Your task
An exact restatement of the records below is expected.

======== Material provided ========

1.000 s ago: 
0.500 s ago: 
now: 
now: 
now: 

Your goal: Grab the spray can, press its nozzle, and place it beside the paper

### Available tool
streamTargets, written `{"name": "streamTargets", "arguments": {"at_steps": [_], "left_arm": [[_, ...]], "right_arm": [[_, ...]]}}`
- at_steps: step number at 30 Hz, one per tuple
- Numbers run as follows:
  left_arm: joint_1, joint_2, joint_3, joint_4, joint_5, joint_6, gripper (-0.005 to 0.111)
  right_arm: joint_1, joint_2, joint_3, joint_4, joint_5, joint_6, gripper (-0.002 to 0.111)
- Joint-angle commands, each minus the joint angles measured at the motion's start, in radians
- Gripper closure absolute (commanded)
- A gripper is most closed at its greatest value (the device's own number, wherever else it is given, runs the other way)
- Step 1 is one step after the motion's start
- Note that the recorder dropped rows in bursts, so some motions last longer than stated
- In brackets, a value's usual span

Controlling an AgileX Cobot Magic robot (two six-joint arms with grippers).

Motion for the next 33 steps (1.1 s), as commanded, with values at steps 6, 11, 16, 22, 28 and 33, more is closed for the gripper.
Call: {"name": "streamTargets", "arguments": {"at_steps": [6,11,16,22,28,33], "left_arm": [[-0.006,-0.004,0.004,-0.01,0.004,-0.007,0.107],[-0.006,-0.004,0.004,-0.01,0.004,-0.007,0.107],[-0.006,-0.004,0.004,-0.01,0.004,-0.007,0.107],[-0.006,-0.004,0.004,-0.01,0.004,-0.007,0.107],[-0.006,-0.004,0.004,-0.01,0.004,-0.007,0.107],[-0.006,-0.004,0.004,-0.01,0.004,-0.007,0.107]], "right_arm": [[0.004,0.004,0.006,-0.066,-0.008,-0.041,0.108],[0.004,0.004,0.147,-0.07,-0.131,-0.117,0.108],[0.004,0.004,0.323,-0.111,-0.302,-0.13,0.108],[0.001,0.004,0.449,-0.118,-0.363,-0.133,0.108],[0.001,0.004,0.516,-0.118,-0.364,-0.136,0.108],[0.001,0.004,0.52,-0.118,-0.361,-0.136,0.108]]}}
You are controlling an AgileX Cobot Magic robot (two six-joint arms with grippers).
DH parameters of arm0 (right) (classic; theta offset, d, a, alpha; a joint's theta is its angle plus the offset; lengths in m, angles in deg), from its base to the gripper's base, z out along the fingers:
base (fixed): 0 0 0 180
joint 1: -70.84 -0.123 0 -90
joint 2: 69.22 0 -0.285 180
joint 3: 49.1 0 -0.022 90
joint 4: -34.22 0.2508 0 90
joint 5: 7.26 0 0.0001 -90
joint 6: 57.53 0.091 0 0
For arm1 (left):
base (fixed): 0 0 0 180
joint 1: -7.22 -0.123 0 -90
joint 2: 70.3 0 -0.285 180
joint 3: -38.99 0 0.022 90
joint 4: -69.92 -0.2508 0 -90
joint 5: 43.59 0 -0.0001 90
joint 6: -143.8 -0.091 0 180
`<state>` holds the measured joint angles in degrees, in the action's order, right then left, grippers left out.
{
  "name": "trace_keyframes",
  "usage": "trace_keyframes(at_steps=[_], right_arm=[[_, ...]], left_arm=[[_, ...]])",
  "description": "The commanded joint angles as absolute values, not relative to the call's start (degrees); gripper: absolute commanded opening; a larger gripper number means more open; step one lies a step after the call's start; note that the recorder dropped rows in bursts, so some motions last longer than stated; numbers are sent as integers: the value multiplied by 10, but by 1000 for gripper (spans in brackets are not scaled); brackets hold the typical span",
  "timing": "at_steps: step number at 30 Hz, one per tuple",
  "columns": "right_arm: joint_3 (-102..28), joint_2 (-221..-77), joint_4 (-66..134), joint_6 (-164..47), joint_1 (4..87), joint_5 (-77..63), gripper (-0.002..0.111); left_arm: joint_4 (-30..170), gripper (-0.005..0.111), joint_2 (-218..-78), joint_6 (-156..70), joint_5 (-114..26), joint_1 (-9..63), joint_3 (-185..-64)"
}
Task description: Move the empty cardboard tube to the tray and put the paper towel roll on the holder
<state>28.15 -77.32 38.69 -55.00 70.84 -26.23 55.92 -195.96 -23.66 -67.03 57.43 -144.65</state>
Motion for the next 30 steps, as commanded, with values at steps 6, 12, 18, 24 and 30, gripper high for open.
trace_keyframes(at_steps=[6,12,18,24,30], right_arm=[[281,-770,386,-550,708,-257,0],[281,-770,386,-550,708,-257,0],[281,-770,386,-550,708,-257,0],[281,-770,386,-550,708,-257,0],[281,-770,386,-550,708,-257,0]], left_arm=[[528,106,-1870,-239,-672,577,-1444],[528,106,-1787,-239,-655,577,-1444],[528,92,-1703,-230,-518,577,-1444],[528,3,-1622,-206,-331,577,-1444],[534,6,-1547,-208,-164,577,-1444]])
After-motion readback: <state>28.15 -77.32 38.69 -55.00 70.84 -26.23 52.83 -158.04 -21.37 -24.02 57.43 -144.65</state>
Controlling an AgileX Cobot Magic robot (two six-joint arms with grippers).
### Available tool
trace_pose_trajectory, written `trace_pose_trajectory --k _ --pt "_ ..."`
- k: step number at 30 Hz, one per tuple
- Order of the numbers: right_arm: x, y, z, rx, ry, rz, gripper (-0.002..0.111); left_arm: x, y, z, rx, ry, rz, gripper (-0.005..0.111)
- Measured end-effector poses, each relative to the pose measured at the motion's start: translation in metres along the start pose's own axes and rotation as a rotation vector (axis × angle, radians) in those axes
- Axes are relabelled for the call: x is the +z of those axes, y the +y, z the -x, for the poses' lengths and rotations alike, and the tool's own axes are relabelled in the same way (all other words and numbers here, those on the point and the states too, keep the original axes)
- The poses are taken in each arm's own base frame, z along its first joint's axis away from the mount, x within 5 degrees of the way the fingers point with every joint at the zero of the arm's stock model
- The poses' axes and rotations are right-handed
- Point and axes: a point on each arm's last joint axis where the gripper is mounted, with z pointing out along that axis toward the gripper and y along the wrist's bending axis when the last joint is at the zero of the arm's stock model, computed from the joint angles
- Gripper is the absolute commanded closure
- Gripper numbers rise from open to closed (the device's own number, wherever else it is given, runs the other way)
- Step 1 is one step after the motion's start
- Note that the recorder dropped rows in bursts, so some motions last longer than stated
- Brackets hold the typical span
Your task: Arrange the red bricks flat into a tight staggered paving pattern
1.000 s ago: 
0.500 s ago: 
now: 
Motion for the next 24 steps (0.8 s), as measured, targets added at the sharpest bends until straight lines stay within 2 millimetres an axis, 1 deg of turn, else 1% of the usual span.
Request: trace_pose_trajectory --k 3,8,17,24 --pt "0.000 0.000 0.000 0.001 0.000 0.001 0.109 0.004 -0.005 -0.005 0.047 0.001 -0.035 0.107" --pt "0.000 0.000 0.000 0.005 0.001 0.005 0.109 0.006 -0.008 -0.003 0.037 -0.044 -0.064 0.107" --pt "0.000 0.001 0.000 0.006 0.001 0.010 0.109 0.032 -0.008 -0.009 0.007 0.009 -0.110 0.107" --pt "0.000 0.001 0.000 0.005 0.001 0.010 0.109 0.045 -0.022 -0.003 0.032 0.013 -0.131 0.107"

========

Task response
1.000 s ago: 
0.500 s ago: 
now: 
now: 
now: 

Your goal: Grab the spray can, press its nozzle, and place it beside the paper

### Available tool
streamTargets, written `{"name": "streamTargets", "arguments": {"at_steps": [_], "left_arm": [[_, ...]], "right_arm": [[_, ...]]}}`
- at_steps: step number at 30 Hz, one per tuple
- Numbers run as follows:
  left_arm: joint_1, joint_2, joint_3, joint_4, joint_5, joint_6, gripper (-0.005 to 0.111)
  right_arm: joint_1, joint_2, joint_3, joint_4, joint_5, joint_6, gripper (-0.002 to 0.111)
- Joint-angle commands, each minus the joint angles measured at the motion's start, in radians
- Gripper closure absolute (commanded)
- A gripper is most closed at its greatest value (the device's own number, wherever else it is given, runs the other way)
- Step 1 is one step after the motion's start
- Note that the recorder dropped rows in bursts, so some motions last longer than stated
- In brackets, a value's usual span

Controlling an AgileX Cobot Magic robot (two six-joint arms with grippers).

Motion for the next 33 steps (1.1 s), as commanded, with values at steps 6, 11, 16, 22, 28 and 33, more is closed for the gripper.
Call: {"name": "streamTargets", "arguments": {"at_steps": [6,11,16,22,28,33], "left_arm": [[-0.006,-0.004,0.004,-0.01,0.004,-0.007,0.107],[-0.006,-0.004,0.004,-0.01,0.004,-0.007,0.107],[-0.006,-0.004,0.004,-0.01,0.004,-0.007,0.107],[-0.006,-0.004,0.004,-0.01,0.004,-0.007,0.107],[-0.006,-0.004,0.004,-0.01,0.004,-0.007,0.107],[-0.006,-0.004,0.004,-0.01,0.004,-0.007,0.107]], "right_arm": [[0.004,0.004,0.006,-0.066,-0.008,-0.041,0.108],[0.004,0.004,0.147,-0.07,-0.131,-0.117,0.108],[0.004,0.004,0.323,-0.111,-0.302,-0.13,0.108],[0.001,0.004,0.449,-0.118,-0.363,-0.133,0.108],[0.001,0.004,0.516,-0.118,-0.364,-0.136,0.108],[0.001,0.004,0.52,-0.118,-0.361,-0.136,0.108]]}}
You are controlling an AgileX Cobot Magic robot (two six-joint arms with grippers).
DH parameters of arm0 (right) (classic; theta offset, d, a, alpha; a joint's theta is its angle plus the offset; lengths in m, angles in deg), from its base to the gripper's base, z out along the fingers:
base (fixed): 0 0 0 180
joint 1: -70.84 -0.123 0 -90
joint 2: 69.22 0 -0.285 180
joint 3: 49.1 0 -0.022 90
joint 4: -34.22 0.2508 0 90
joint 5: 7.26 0 0.0001 -90
joint 6: 57.53 0.091 0 0
For arm1 (left):
base (fixed): 0 0 0 180
joint 1: -7.22 -0.123 0 -90
joint 2: 70.3 0 -0.285 180
joint 3: -38.99 0 0.022 90
joint 4: -69.92 -0.2508 0 -90
joint 5: 43.59 0 -0.0001 90
joint 6: -143.8 -0.091 0 180
`<state>` holds the measured joint angles in degrees, in the action's order, right then left, grippers left out.
{
  "name": "trace_keyframes",
  "usage": "trace_keyframes(at_steps=[_], right_arm=[[_, ...]], left_arm=[[_, ...]])",
  "description": "The commanded joint angles as absolute values, not relative to the call's start (degrees); gripper: absolute commanded opening; a larger gripper number means more open; step one lies a step after the call's start; note that the recorder dropped rows in bursts, so some motions last longer than stated; numbers are sent as integers: the value multiplied by 10, but by 1000 for gripper (spans in brackets are not scaled); brackets hold the typical span",
  "timing": "at_steps: step number at 30 Hz, one per tuple",
  "columns": "right_arm: joint_3 (-102..28), joint_2 (-221..-77), joint_4 (-66..134), joint_6 (-164..47), joint_1 (4..87), joint_5 (-77..63), gripper (-0.002..0.111); left_arm: joint_4 (-30..170), gripper (-0.005..0.111), joint_2 (-218..-78), joint_6 (-156..70), joint_5 (-114..26), joint_1 (-9..63), joint_3 (-185..-64)"
}
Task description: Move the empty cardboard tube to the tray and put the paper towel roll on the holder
<state>28.15 -77.32 38.69 -55.00 70.84 -26.23 55.92 -195.96 -23.66 -67.03 57.43 -144.65</state>
Motion for the next 30 steps, as commanded, with values at steps 6, 12, 18, 24 and 30, gripper high for open.
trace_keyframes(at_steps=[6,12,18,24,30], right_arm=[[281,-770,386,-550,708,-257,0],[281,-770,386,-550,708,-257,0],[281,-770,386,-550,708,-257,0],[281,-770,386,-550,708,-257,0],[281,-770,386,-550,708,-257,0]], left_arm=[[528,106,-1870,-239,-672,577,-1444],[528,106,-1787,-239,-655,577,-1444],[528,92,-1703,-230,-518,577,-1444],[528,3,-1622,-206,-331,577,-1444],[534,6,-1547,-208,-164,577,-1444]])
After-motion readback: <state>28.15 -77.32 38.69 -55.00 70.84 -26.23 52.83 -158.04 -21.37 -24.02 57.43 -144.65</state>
Controlling an AgileX Cobot Magic robot (two six-joint arms with grippers).
### Available tool
trace_pose_trajectory, written `trace_pose_trajectory --k _ --pt "_ ..."`
- k: step number at 30 Hz, one per tuple
- Order of the numbers: right_arm: x, y, z, rx, ry, rz, gripper (-0.002..0.111); left_arm: x, y, z, rx, ry, rz, gripper (-0.005..0.111)
- Measured end-effector poses, each relative to the pose measured at the motion's start: translation in metres along the start pose's own axes and rotation as a rotation vector (axis × angle, radians) in those axes
- Axes are relabelled for the call: x is the +z of those axes, y the +y, z the -x, for the poses' lengths and rotations alike, and the tool's own axes are relabelled in the same way (all other words and numbers here, those on the point and the states too, keep the original axes)
- The poses are taken in each arm's own base frame, z along its first joint's axis away from the mount, x within 5 degrees of the way the fingers point with every joint at the zero of the arm's stock model
- The poses' axes and rotations are right-handed
- Point and axes: a point on each arm's last joint axis where the gripper is mounted, with z pointing out along that axis toward the gripper and y along the wrist's bending axis when the last joint is at the zero of the arm's stock model, computed from the joint angles
- Gripper is the absolute commanded closure
- Gripper numbers rise from open to closed (the device's own number, wherever else it is given, runs the other way)
- Step 1 is one step after the motion's start
- Note that the recorder dropped rows in bursts, so some motions last longer than stated
- Brackets hold the typical span
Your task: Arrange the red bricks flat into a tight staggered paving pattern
1.000 s ago: 
0.500 s ago: 
now: 
Motion for the next 24 steps (0.8 s), as measured, targets added at the sharpest bends until straight lines stay within 2 millimetres an axis, 1 deg of turn, else 1% of the usual span.
Request: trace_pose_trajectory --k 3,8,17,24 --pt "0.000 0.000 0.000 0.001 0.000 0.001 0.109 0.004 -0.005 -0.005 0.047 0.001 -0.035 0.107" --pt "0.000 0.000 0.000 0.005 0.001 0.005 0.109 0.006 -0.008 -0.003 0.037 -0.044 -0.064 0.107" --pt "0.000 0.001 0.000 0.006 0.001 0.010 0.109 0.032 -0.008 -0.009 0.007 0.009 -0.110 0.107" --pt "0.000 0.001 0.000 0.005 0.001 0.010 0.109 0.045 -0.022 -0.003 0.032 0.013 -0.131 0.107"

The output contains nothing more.